The Lakers had a National Basketball League play-off game scheduled at noon last weekend, but this did not keep star forward James Worthy from attending a community rally that morning in Westchester.
"I've been a homeowner here since 1984 and like it and want to see the neighborhood's quality of life preserved," Worthy said at a gathering sponsored by the Coalition of Concerned Communities.
Then he was off to the game and the neighborhood crowd went off on a "walkathon" to raise money for their battle against a variety of proposed projects in the area.
The coalition of 19 resident groups also was gathering signatures for the initiative to limit commercial growth across the city and on a petition to limit building heights in their own area to four stories. (Worthy in an aside joked that he also would like to see a height limit in the NBA, to about five inches less than his 6 foot 9 size.)
The coalition and similar groups rising up out of the city's diverse neighborhoods have been under attack for being parochial, elitist "nimbys"--"not-in-my-backyard" negativists. The attacks have picked up steam in the recent debates over the initiative.
There is no doubt that within the groups are some residents who have seen their communities turned into monopoly boards and are in principle opposed to anything beyond a second-story addition to a neighbor's house.
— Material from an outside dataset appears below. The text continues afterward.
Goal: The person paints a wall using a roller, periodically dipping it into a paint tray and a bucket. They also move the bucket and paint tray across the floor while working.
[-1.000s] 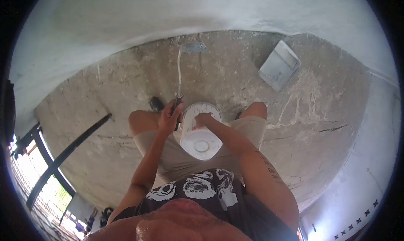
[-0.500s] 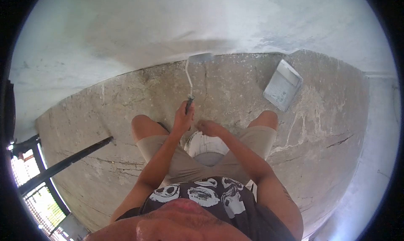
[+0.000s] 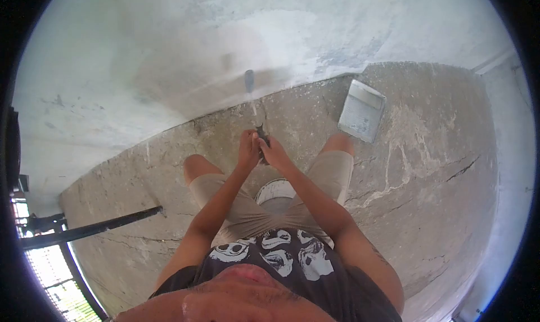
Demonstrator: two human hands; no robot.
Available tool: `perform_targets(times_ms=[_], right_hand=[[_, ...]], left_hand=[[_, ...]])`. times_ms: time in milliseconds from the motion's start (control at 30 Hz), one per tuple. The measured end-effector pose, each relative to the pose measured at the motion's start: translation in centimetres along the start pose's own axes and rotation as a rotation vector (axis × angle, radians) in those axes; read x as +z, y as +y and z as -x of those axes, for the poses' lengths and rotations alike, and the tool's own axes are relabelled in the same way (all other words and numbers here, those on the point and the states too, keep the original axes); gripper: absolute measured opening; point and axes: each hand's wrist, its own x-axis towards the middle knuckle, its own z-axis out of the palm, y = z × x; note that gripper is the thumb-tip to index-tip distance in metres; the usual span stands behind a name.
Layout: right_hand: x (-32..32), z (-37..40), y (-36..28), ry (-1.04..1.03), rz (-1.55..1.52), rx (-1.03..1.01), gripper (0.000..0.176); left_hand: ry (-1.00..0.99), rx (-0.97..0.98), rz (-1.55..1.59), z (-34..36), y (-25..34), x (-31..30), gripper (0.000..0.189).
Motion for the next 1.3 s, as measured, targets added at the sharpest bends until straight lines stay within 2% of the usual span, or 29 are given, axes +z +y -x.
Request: perform_targets(times_ms=[33,100,167,200,300,433,533,600,767,900,1000,1067,1133,1200,1300], right_hand=[[-1.0,0.6,-1.1,0.005,-0.005,-0.013,0.046],[-3.5,2.1,-3.8,0.033,0.145,-0.010,0.037],[-6.4,-0.3,-0.6,0.295,0.484,-0.397,0.031],[-8.1,-0.3,-1.6,0.356,0.529,-0.462,0.030],[-13.8,-1.0,-6.1,0.524,0.656,-0.604,0.031],[-18.6,-2.8,-12.6,0.611,0.909,-0.480,0.036],[-19.7,-4.7,-15.5,0.675,0.985,-0.431,0.036],[-20.3,-6.5,-16.7,0.707,1.016,-0.436,0.035],[-20.3,-8.7,-14.1,0.765,1.061,-0.397,0.032],[-19.3,-10.9,-11.1,0.742,1.011,-0.339,0.032],[-19.1,-12.1,-8.8,0.712,0.977,-0.277,0.031],[-19.4,-12.1,-8.0,0.689,0.945,-0.291,0.032],[-19.5,-11.6,-8.2,0.686,0.945,-0.290,0.033],[-19.2,-11.4,-9.2,0.682,0.940,-0.306,0.033],[-18.5,-11.4,-10.9,0.734,0.862,-0.393,0.033]], left_hand=[[0.000,0.015,-0.003,-0.5,0.7,-0.5,0.041],[-0.379,0.091,-0.002,-2.2,2.4,-2.2,0.035],[-0.435,0.050,0.026,-4.1,3.9,-3.7,0.033],[-0.499,-0.008,0.063,-5.0,4.6,-4.6,0.031],[-0.442,-0.044,0.007,-7.5,7.3,-7.9,0.029],[-0.423,-0.027,-0.029,-8.0,4.2,-8.6,0.035],[-0.396,-0.071,0.053,-9.1,3.3,-8.7,0.035],[-0.444,-0.062,-0.041,-9.8,2.0,-7.4,0.037],[-0.499,-0.114,-0.040,-12.0,-0.3,-3.9,0.041],[-0.497,-0.199,-0.004,-11.9,-1.4,-2.8,0.041],[-0.574,-0.228,-0.062,-12.7,-0.8,-2.4,0.039],[-0.557,-0.178,0.027,-12.6,-2.5,-0.9,0.038],[-0.526,-0.123,0.125,-12.3,-3.0,0.0,0.037],[-0.616,-0.218,-0.019,-12.0,-2.8,0.0,0.035],[-0.627,-0.213,-0.057,-12.1,-2.2,-0.3,0.032]])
To sympathize with the residents, one only has to walk along select streets paralleling Wilshire, Santa Monica, Olympic, Pico and Ventura boulevards and view the single-family houses backed up against a rash of office buildings obviously designed, approved and constructed with no regard for neighboring structures.
It is this abuse--the construction of out-of-scale commercial buildings in a zone intended for low-scale neighborhood services--that the initiative would prevent. It will not stop growth, just control it better.
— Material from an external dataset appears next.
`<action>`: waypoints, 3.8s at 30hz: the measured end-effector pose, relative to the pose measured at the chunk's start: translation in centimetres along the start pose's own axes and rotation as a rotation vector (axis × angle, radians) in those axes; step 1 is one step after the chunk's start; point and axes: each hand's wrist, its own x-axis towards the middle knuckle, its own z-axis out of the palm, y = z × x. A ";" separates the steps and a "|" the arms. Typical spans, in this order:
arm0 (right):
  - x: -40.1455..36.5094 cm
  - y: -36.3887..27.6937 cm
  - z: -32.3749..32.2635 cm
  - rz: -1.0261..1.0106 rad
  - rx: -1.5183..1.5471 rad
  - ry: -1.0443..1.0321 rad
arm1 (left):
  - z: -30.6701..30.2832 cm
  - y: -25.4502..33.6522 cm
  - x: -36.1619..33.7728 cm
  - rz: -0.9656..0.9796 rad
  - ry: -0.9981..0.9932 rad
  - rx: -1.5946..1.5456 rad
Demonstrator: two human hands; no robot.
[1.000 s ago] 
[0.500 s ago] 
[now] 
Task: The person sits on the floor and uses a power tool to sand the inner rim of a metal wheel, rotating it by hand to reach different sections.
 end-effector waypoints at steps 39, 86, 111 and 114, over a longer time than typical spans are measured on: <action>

That is what is being sought by the Westchester-based coalition, as well as many of the other community groups--despite the efforts of vested development interests to paint them as "nimbys."
But they want the growth to be responsible, that is to say, balanced in a way that recognizes the ambiance and needs of their communities. The resulting challenges to the planning and design professions within the city's convoluted political context are rife with contradictions.
They were summed up somewhat simply on the posters residents carried in the "walkathon" last week. There were posters that declared "Save Our Houses, "Save Our View" and "Save Our Bay," certainly reasonable requests, stated positively.
And then there were the more contentious posters declaring "Stop Overbuilding," and "Stop Summa," Summa being the corporation that has proposed an ambitious, $1-billion residential and office development in the area.
Yet, there also was a poster that declared "Build Affordable Rentals for Summa Singles." What the coalition is saying is that if Summa wants to build offices for jobs that are so important to the city's economy, it at least should be balanced with appropriate housing.
Now there is a challenge to the development community, worrying that if the initiative gets on the ballot and is approved, it will have nothing to build.
With the office market overbuilt to the tune of about a 20% vacancy rate, perhaps it is time to look at well-designed, sympathetically scaled in-fill housing.
The Initiative . . . is stirring up passions downtown, where a few members of the city Planning Commission and City Council at the beck and call of labor and development interests are fumbling around for ways to diffuse the zoning reform issue.
There has been talk at City Hall of rushing through ordinances that would minimize the abuses that have marked development in the Height District One zoning designation, that has so angered community groups.
The initiative, as proposed by Councilmen Zev Yaroslavsky and Marvin Braude, Planning Commission President Dan Garcia, community leader Irma Dobbyn and architect Mark Hall, would cut in half the size of structures allowed in the district designations.
The obvious ploy is that if a reform ordinance is approved, it would take some of the steam out of the initiative, and perhaps be an argument for its defeat. It also would, of course, keep the process behind closed doors at City Hall where it could be more easily molded in the sticky fingers of lobbyists.
The discussion of the ordinances prompted Garcia to comment in a burst of candor at a recent Planning Commission meeting that in his 10 years, as its president, past efforts at such reforms almost always had been "tabled, sidetracked or not acted upon due to the influence of lobbyists."
And Garcia added that it was those "years of frustration in seeing good planning efforts go down in flames" that fired his support of the initiative.
That the lobbyists and labor unions would go so far as to instruct their favored political puppets to support a "reform" ordinance to subvert the initiative is an indication of how much they fear the public exerting some control over the planning process, albeit through the ballot box.
As various groups are lining up for and against the initiative, one wonders what the local chapters of the American Institute of Architects and the American Planning Assn. will do.
Though the AIA and APA talk well of improving the city's quality of life, of social responsibility and of service to the public, the initiative is a bread-and-butter issue--that is to say who butters whose bread.
It will be interesting to see what side of the fence the associations land on, and whether they land on their feet, head or rear.